[Code of Federal Regulations]
[Title 29, Volume 3]
[Revised as of July 1, 2004]
From the U.S. Government Printing Office via GPO Access
[CITE: 29CFR780.130]

[Page 574-575]
 
                             TITLE 29--LABOR
 
         CHAPTER V--WAGE AND HOUR DIVISION, DEPARTMENT OF LABOR
 
PART 780_EXEMPTIONS APPLICABLE TO AGRICULTURE, PROCESSING OF AGRICULTURAL 
 
                 Subpart B_General Scope of Agriculture
 
Sec. 780.130  Performance ``by a farmer'' generally.

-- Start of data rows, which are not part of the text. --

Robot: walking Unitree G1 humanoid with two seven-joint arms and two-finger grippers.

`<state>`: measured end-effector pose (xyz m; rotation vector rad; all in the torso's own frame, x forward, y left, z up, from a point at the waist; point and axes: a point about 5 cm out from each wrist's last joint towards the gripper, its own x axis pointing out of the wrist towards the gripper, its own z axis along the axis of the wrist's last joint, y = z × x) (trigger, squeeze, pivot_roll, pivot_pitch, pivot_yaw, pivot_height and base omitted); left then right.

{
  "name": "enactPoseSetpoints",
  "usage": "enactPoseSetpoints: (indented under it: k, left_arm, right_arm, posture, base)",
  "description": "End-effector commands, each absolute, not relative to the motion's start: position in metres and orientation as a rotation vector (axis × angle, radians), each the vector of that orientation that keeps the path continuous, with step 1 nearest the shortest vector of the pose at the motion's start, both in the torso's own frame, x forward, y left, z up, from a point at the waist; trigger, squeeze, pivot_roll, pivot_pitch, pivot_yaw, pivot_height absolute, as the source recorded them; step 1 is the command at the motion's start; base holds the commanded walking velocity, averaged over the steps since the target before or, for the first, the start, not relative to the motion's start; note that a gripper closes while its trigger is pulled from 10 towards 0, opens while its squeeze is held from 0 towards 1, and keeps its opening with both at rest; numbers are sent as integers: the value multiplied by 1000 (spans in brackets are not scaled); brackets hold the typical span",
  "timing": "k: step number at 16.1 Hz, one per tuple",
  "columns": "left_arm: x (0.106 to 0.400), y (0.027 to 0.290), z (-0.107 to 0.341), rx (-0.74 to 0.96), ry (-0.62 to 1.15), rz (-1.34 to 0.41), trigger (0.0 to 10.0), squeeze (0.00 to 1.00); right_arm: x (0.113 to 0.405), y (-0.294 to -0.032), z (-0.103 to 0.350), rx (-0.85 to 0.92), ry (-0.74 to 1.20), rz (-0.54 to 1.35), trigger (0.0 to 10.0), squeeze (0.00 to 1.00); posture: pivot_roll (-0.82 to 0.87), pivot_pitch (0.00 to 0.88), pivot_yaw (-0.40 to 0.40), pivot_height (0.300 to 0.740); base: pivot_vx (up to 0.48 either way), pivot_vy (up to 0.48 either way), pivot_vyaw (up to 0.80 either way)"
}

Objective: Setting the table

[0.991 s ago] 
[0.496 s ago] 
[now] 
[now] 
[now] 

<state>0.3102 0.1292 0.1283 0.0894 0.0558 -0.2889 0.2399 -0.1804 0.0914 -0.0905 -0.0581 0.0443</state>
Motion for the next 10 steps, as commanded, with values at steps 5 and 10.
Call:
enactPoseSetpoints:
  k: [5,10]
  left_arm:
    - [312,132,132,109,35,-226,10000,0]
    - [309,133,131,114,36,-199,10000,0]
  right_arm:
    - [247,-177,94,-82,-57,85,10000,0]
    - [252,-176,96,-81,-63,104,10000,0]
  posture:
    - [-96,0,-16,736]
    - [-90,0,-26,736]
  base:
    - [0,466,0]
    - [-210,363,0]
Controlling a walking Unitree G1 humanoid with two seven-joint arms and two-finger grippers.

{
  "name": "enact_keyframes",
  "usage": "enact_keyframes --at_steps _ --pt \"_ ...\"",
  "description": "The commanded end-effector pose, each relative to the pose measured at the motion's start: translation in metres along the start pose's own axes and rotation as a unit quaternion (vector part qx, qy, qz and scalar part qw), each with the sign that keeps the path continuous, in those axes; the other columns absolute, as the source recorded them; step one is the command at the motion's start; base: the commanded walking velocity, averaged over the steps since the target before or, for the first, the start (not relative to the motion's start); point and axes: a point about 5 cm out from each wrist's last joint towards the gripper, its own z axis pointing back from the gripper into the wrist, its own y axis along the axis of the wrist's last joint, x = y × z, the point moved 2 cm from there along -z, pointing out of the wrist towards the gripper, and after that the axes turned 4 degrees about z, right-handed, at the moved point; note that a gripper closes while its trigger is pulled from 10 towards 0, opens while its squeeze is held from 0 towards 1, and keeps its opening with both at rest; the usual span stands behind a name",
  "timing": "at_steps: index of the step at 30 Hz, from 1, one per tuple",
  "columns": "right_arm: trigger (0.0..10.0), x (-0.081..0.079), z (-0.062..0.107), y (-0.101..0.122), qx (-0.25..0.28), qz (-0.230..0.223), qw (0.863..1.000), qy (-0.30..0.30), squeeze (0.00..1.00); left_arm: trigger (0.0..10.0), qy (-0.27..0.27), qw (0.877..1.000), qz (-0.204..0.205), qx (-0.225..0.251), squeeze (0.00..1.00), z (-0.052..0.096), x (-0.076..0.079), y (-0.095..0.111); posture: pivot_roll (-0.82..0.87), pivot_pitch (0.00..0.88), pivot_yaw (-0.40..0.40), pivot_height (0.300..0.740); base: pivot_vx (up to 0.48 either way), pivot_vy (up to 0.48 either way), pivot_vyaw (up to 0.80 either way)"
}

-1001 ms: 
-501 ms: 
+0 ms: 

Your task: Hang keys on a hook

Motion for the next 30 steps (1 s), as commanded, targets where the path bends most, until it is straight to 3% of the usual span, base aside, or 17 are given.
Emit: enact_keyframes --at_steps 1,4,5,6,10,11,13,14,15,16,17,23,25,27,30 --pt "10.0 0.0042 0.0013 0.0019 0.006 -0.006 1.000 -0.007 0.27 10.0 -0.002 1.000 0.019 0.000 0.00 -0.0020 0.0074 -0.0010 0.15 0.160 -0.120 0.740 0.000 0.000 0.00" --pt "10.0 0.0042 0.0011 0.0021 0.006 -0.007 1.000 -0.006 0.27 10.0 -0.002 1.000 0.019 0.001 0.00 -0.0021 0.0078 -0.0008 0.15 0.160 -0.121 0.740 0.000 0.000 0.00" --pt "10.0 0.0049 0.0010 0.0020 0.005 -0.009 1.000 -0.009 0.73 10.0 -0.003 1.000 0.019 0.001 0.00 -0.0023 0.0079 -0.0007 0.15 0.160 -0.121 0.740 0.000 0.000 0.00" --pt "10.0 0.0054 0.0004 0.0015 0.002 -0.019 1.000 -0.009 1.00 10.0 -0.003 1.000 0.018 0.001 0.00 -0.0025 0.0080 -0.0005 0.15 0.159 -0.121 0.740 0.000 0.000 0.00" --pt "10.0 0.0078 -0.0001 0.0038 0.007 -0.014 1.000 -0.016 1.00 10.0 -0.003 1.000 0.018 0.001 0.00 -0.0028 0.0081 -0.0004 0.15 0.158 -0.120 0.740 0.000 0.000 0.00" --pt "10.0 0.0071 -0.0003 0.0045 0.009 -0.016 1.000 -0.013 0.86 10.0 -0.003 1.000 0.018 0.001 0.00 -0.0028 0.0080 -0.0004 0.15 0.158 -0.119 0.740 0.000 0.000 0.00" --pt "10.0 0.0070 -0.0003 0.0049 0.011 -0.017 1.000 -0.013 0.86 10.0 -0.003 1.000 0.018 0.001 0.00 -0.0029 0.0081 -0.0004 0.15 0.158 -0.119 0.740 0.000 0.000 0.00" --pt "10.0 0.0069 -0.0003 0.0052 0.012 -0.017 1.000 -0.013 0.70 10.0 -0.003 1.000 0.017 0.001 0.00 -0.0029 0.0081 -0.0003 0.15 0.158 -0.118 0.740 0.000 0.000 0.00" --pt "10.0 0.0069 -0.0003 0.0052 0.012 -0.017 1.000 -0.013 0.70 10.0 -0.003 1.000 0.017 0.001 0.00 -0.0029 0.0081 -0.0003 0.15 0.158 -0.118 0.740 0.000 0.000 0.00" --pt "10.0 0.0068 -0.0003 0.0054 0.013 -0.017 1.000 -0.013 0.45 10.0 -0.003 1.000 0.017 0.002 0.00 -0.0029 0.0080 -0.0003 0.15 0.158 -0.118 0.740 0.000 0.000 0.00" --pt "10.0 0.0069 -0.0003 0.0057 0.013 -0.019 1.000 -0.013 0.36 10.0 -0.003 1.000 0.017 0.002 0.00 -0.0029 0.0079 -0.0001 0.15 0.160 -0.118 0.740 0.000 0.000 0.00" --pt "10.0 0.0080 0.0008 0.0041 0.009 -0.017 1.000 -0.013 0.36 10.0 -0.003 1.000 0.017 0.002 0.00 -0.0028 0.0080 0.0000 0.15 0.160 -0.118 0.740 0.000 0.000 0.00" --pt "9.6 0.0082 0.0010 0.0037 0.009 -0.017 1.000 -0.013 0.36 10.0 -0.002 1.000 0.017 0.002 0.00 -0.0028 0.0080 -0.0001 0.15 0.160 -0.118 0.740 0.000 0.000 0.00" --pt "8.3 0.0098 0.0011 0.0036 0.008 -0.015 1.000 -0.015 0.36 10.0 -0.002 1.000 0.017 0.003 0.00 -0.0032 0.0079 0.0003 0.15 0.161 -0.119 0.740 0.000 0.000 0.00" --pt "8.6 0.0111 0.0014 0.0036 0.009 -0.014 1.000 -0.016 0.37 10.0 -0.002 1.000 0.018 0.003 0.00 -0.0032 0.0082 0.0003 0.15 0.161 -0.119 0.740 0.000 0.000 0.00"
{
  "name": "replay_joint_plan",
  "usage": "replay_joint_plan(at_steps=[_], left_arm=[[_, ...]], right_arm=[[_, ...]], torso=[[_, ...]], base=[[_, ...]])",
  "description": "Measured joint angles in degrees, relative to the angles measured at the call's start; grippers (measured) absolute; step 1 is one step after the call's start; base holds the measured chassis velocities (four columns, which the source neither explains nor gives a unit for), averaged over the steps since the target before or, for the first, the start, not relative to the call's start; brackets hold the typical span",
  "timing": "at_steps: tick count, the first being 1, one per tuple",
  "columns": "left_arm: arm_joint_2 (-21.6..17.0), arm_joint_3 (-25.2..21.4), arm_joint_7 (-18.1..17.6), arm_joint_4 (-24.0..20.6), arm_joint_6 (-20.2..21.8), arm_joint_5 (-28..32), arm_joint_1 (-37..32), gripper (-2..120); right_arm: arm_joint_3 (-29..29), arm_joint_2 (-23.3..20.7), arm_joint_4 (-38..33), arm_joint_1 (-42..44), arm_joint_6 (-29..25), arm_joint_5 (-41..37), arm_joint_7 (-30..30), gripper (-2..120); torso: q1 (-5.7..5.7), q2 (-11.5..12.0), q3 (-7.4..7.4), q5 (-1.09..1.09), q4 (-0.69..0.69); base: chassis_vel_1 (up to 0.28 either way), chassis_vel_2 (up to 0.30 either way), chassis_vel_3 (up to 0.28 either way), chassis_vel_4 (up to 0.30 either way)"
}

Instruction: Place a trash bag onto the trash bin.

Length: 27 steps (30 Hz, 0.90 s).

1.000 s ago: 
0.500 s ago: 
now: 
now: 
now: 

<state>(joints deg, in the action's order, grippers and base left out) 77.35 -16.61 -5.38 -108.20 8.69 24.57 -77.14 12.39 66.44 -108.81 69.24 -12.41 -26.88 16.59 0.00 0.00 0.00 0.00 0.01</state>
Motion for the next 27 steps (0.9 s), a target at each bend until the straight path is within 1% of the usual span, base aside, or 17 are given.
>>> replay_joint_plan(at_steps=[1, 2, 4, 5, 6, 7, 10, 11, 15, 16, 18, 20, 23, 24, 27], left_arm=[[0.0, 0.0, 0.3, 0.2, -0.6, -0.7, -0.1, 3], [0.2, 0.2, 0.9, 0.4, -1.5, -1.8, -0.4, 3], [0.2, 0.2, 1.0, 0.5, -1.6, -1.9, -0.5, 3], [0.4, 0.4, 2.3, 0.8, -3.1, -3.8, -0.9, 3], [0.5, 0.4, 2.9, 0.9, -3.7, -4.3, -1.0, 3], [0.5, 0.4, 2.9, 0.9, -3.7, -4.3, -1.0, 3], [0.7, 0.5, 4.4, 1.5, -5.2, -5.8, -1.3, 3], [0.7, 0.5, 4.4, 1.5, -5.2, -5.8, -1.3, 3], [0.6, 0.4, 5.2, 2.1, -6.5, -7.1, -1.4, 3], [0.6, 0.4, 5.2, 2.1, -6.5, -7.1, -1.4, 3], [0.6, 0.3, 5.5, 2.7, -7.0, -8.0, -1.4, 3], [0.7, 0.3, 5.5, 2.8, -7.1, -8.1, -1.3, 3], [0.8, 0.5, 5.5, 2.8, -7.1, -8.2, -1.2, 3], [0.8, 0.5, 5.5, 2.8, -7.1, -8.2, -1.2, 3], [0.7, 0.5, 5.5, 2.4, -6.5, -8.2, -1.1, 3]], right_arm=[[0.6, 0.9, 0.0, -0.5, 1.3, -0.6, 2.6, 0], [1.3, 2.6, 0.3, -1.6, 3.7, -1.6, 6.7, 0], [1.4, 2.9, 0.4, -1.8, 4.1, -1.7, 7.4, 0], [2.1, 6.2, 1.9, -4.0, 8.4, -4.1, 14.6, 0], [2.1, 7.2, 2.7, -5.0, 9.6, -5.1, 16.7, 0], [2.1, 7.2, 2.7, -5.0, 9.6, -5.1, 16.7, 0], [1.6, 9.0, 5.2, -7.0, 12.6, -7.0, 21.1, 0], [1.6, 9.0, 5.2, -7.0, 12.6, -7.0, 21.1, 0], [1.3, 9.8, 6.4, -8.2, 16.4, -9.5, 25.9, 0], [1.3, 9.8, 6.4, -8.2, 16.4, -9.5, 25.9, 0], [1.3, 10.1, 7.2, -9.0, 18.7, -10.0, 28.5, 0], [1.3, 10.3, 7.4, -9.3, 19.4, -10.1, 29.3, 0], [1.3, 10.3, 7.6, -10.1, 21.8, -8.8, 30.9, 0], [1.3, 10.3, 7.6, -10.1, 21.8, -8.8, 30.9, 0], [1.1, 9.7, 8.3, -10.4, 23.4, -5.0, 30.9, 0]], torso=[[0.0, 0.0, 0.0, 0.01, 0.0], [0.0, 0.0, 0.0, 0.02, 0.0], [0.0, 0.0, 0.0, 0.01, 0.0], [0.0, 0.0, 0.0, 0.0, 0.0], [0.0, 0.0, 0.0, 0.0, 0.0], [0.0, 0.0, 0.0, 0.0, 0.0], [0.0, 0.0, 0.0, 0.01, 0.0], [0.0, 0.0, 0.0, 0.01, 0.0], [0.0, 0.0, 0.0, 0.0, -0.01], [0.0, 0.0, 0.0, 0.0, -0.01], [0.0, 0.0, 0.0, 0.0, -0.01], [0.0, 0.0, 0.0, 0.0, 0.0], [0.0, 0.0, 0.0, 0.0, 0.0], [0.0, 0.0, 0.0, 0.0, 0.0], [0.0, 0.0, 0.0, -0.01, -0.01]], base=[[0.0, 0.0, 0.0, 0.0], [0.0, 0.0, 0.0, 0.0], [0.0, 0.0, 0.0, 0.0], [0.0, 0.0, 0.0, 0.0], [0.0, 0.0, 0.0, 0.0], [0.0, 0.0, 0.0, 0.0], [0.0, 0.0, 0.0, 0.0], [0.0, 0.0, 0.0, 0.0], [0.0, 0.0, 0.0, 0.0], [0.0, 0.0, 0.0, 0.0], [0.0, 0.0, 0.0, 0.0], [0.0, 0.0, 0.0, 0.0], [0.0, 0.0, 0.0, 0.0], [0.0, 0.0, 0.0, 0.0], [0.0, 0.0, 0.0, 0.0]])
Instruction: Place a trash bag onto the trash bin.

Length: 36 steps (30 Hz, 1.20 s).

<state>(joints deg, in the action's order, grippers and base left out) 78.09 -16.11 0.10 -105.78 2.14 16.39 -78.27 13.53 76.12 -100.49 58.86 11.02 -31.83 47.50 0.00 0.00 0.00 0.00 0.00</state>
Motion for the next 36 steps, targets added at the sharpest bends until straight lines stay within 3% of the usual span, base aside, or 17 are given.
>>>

    Among other things, a practice must be performed by a farmer or on a 
farm in order to come within the secondary portion of the definition of 
``agriculture.'' No precise lines can be drawn which will serve to 
delimit the term ``farmer'' in all cases. Essentially, however, the term 
is an occupational title and the employer must be engaged in activities 
of a type and to the extent that the person ordinarily regarded as a 
``farmer'' is engaged in order to qualify for the title. If this test is 
met, it is immaterial for what purpose he engages in farming or whether 
farming is his sole occupation. Thus, an employer's status as a 
``farmer'' is not altered by the fact that his only purpose is to obtain 
products useful to him in a non-farming enterprise which he conducts. 
For example, an employer engaged in raising nursery stock is a 
``farmer'' for purposes of section 3(f) even though his purpose is to 
supply goods for a separate establishment where he engages in the retail 
distribution of nursery products. The term ``farmer'' as used in section 
3(f) is not confined to individual persons. Thus an association, a 
partnership, or a corporation which engages in actual farming operations

[[Page 575]]

may be a ``farmer'' (see Mitchell v. Budd, 350 U.S. 473). This is so 
even where it operates ``what might be called the agricultural analogue 
of the modern industrial assembly line'' (Maneja v. Waialua, 349 U.S. 
254).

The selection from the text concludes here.